20.1. DNS-Terminologie
20.2. Konfiguration mit YaST
20.3. Starten des Namenservers BIND
20.4. Die Konfigurationsdatei /etc/dhcpd.conf
20.5. Zonendateien
20.6. Dynamische Aktualisierung von Zonendaten
20.7. Sichere Transaktionen
20.8. DNS-Sicherheit
20.9. Weitere Informationen

Zusammenfassung

DNS (Domain Name System, Domänennamensystem) ist zur Auflösung der Domänen- und Hostnamen in IP-Adressen erforderlich. So wird die IP-Adresse 192.168.0.0 beispielsweise dem Hostnamen earth zugewiesen. Bevor Sie Ihren eigenen Namenserver einrichten, sollten Sie die allgemeinen Informationen zu DNS in Abschnitt 18.3, „Namensauflösung“ lesen. Die folgenden Konfigurationsbeispiele beziehen sich auf BIND.


20.1. DNS-Terminologie

Zone

Der Domänen-Namespace wird in Regionen, so genannte Zonen, unterteilt. So ist beispielsweise opensuse.org der Bereich bzw. die Zone opensuse der Domäne org.

DNS-Server

Der DNS-Server ist ein Server, auf dem der Name und die IP-Informationen für eine Domäne gespeichert sind. Sie können einen primären DNS-Server für die Masterzone, einen sekundären Server für die Slave-Zone oder einen Slave-Server ohne jede Zone für das Caching besitzen.

DNS-Server der Masterzone

Die Masterzone beinhaltet alle Hosts aus Ihrem Netzwerk und der DNS-Server der Masterzone speichert die aktuellen Einträge für alle Hosts in Ihrer Domäne.

DNS-Server der Slave-Zone

Eine Slave-Zone ist eine Kopie der Masterzone. Der DNS-Server der Slave-Zone erhält seine Zonendaten mithilfe von Zonentransfers von seinem Masterserver.
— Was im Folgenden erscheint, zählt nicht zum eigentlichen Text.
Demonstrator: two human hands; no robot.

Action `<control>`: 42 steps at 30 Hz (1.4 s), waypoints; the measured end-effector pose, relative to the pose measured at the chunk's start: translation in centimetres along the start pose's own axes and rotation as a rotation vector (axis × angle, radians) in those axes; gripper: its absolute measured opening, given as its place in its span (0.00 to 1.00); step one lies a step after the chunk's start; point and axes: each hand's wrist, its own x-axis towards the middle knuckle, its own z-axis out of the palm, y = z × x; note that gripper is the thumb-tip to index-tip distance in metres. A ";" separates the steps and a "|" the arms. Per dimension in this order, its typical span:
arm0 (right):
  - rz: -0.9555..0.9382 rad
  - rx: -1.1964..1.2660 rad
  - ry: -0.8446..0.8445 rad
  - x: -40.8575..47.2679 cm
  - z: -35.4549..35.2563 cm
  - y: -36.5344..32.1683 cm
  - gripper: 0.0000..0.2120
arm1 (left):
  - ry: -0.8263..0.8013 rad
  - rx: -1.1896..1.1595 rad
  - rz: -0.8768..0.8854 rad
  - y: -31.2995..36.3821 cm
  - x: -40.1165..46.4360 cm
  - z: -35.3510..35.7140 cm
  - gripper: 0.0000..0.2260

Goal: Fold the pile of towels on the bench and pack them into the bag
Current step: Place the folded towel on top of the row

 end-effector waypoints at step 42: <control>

Der DNS-Server der Slave-Zone antwortet autorisiert für die Zone, solange er über gültige (nicht abgelaufene) Zonendaten verfügt. Wenn der Slave keine neue Kopie der Zonendaten erhält, antwortet er nicht mehr für die Zone.

Forwarder

Forwarders sind DNS-Server, an die der DNS-Server Abfragen sendet, die er nicht bearbeiten kann.

Eintrag

Der Eintrag besteht aus Informationen zu Namen und IP-Adresse. Die unterstützten Einträge und ihre Syntax sind in der BIND-Dokumentation beschrieben. Einige spezielle Einträge sind beispielsweise:

NS-Eintrag

Ein NS-Eintrag informiert die Namenserver darüber, welche Computer für eine bestimmte Domänenzone zuständig sind.

MX-Eintrag

Die MX (Mailaustausch)-Einträge beschreiben die Computer, die für die Weiterleitung von Mail über das Internet kontaktiert werden sollen.

SOA-Eintrag

Der SOA (Start of Authority)-Eintrag ist der erste Eintrag in einer Zonendatei. Der SOA-Eintrag wird bei der Synchronisierung von Daten zwischen mehreren Computern über DNS verwendet.